Monday, August 2, 2010

ramblings and a bit on vocation

Happy August everybody,
Well, that sweaty month has come. Today it felt like I was swimming in the thick air as I walked from my car to the hospital. But I don't mind the heat. Plus it is finally the month of our wedding. After almost a year and a half of engagement it's about time. It is now officially 10 days 18 hours and 57 minutes away. Since I have a lot on my mind right now, I'm not going to write some original lengthy theological rant or musing. Rather, I'll include below part of an essay I wrote recently for something else. It's about vocation. Enjoy! I hope it makes sense.

As a baptized Lutheran Christian, I have received the general call to faith in Christ and participation in the church. Because of this call, this movement of God toward me, I faithfully believe in the triune God who exists as love and shows us perfect community; I believe that God creates and sustains creation, and that we can see and witness to God’s creative work as it occurs before our very eyes; I believe that Christ’s life, death, and resurrection hold for humanity the hope and assurance of liberation from sin and ultimate unity with God and the other in the new life of the reign of God; I also believe that the Holy Spirit is at work in God’s church as it guides us to live within the reign of God by existing with and for the other all for God’s sake. This general call is to more than intellectual assent to the creeds and doctrines of the church. In baptism we are called to discipleship. We are called to follow the living truth in love for the neighbor and all of God’s creation. Martin Luther puts it more plainly when he writes in his “Introduction to St. Paul’s Letter of the Romans,” “[I]t is just as impossible to separate faith and works as it is to separate heat and light from fire.” In confirmation we affirm this faith that we receive in baptism, and promise our participation in the community of faith.

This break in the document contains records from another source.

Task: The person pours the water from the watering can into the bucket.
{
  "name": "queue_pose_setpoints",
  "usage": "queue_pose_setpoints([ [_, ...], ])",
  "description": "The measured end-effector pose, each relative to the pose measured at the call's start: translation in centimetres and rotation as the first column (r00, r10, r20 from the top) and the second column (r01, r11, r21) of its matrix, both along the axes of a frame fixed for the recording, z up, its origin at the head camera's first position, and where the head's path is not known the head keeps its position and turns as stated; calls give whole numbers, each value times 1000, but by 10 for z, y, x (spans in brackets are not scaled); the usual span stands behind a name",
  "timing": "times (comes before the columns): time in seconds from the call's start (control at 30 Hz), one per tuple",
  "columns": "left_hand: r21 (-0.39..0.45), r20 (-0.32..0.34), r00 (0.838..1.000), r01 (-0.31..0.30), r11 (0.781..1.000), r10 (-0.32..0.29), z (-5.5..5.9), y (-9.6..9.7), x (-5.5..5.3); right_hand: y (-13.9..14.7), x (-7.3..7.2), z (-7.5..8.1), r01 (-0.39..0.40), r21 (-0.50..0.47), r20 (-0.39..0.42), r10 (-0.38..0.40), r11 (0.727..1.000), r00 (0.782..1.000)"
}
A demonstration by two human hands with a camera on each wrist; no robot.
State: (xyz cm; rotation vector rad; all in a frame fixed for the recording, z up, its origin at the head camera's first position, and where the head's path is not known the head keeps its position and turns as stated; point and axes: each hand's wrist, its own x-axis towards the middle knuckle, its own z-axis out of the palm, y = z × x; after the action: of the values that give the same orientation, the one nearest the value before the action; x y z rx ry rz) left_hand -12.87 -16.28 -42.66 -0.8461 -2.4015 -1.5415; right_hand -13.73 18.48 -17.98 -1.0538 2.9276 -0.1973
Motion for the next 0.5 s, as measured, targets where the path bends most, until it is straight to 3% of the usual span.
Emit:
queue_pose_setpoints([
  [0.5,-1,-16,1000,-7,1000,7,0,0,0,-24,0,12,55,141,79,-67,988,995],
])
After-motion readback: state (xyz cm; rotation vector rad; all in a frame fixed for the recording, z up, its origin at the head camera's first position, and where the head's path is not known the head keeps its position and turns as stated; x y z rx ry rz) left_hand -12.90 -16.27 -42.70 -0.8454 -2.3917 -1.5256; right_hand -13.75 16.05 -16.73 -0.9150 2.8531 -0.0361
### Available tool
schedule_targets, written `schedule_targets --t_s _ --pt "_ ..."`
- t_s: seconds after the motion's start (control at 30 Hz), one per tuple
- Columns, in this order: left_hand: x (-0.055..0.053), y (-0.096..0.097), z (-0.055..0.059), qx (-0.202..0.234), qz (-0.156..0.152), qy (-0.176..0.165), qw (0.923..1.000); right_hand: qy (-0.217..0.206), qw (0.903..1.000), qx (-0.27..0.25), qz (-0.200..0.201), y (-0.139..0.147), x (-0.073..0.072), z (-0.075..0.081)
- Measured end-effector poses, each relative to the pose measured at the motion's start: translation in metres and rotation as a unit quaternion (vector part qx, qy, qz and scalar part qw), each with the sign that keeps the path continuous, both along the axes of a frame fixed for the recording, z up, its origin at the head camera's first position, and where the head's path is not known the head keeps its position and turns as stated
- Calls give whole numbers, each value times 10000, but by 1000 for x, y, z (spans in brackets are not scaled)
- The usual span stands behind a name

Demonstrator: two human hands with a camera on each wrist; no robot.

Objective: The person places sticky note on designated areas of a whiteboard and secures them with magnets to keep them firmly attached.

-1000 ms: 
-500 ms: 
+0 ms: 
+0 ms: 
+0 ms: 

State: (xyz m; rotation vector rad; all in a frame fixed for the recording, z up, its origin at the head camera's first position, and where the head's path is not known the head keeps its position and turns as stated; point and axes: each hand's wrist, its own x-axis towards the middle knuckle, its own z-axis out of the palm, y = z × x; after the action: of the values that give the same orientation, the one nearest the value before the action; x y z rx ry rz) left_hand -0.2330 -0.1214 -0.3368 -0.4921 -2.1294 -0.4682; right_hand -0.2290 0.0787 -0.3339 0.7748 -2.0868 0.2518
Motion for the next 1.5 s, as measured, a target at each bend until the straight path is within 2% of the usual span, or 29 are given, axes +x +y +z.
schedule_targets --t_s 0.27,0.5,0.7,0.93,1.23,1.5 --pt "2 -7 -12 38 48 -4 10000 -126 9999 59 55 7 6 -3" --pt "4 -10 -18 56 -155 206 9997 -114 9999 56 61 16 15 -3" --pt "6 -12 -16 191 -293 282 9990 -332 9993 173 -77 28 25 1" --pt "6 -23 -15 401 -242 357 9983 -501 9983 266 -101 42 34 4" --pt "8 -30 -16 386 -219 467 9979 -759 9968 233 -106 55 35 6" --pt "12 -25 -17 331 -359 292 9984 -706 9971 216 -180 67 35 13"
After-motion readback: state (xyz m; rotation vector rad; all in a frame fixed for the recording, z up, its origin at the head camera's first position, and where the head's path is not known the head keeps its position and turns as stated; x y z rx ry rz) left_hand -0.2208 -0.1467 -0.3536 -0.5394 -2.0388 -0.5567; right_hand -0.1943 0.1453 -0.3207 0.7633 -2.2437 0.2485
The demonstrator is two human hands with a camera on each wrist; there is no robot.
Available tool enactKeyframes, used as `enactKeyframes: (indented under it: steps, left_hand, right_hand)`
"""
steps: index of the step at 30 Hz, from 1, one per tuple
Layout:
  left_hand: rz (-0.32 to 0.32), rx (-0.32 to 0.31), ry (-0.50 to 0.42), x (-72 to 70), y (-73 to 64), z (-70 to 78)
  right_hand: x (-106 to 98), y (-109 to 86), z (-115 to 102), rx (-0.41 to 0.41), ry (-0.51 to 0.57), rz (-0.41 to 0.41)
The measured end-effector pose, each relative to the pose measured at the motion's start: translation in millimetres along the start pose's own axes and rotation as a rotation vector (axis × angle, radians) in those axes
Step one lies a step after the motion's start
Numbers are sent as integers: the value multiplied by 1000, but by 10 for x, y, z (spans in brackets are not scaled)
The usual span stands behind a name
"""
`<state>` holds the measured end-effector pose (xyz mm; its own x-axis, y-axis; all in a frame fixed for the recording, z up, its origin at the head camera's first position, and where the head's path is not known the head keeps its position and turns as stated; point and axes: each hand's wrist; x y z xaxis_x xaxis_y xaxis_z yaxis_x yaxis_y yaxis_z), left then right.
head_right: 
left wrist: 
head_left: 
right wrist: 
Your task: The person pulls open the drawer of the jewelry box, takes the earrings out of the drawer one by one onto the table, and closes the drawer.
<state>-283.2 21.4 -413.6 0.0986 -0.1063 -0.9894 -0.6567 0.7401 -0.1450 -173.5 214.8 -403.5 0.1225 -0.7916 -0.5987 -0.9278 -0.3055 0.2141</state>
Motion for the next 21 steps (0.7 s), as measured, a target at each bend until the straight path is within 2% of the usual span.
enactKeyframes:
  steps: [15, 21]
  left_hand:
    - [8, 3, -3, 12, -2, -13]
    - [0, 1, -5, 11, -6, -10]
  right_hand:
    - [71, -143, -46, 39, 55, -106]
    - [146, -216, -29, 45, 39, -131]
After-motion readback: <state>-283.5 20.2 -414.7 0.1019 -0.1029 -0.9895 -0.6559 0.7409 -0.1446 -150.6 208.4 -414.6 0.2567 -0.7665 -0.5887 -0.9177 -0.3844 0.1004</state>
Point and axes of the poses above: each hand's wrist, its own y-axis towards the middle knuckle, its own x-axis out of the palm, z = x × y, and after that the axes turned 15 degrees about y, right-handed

For me, living faithfully thus means seeking and working for justice for the oppressed, weeping with the sorrowful, hurting with the broken, and rejoicing with the joyful. In church, we confess Christ so that we can live this faithful life in our homes, our workplaces, at the capital, in the hospital, and any other place we might find ourselves. In this way, I can say confidently that I have not only been called to the ministry of teaching, preaching, and confessing, but that I have also been called to my relationship with my wife Pippi, to loving and respecting my parents and family, to my friendships and all other relationships; I have been called to Luther Seminary to study, to working with children in camp settings, to urban ministry, and to economic and hunger justice ministries. Through personal and communal discernment that has been confirmed by the corporate body of Christ, I have been called to these places to confess Christ to the world and to meet Christ in the world.